While driving the library van on an icy road, Smith lost control of the vehicle and was hit by another car. He died of injuries related to the accident on December 7, 1988, at the age of 46.

== Literary career ==

=== The Thief Who Came to Dinner ===
Smith's best-known novel, The Thief Who Came to Dinner (1969) peaked at number seven on the list of national best-sellers. The novel tells the story of a computer programmer, Webster McGee, who quits his job to become a jewel thief.

In 1973, the novel was adapted into a movie by Director Bud Yorkin, starring Ryan O'Neal as McGee, and Jacqueline Bisset as McGee's accomplice and love interest, Laura Keane. Warren Oats played David Reilly, an insurance investigator.

Smith published The Devil and Webster Daniels, the sequel to The Thief Who Came to Dinner, in 1975.

=== Other works ===
In addition to The Thief Who Came to Dinner, Smith also co-wrote the three-book "Leo Roi" with his father under the pseudonym Phillips Lore, as well as several other standalone novels.

Smith's novel Yours Truly, from Hell follows a retired military general with psychic powers who travels to London in order to solve the mystery of Jack the Ripper.

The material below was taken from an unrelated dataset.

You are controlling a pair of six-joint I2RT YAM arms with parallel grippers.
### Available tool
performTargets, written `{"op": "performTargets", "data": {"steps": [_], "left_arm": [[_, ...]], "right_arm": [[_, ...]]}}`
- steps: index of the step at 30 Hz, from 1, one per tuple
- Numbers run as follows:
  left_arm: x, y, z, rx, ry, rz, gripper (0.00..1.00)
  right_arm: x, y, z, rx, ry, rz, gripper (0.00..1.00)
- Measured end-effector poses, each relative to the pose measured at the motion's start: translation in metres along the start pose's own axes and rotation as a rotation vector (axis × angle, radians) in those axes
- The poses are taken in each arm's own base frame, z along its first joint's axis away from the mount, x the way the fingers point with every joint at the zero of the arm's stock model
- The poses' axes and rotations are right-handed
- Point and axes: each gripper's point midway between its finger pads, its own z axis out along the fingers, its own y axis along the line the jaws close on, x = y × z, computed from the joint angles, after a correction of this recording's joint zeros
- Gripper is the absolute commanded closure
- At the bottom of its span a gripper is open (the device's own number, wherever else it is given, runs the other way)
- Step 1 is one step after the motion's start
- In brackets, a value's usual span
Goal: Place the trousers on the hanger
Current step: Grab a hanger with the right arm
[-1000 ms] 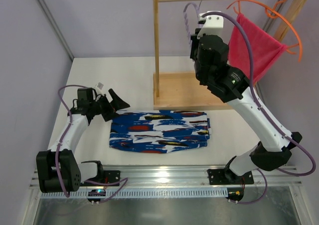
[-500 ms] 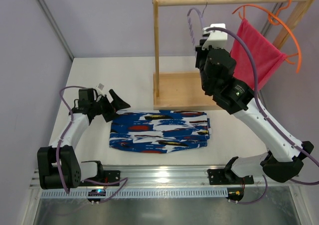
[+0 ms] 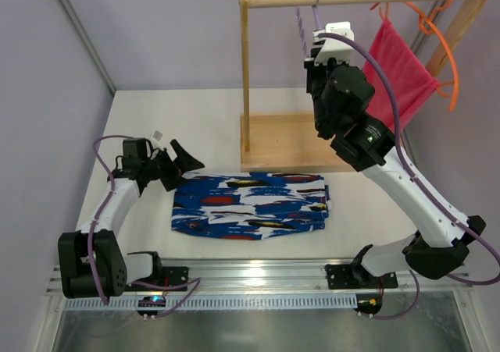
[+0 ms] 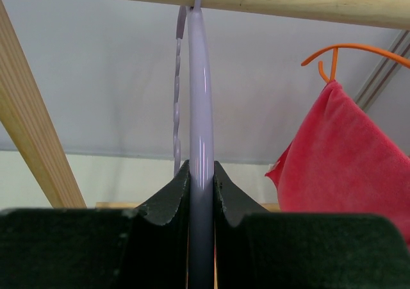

Smith was a member of the Mystery Writers Guild of America.

=== Bibliography ===
Source:
- The Thief Who Came to Dinner
- The Looking Glass Murders
- Murder Behind Closed Doors
- Yours Truly, From Hell
- The Money War
- The Devil and Webster Daniels
- Grownups and Lovers
- Who Killed the Pie Man?
- Different Drums (1975; with Charles Merrill Smith)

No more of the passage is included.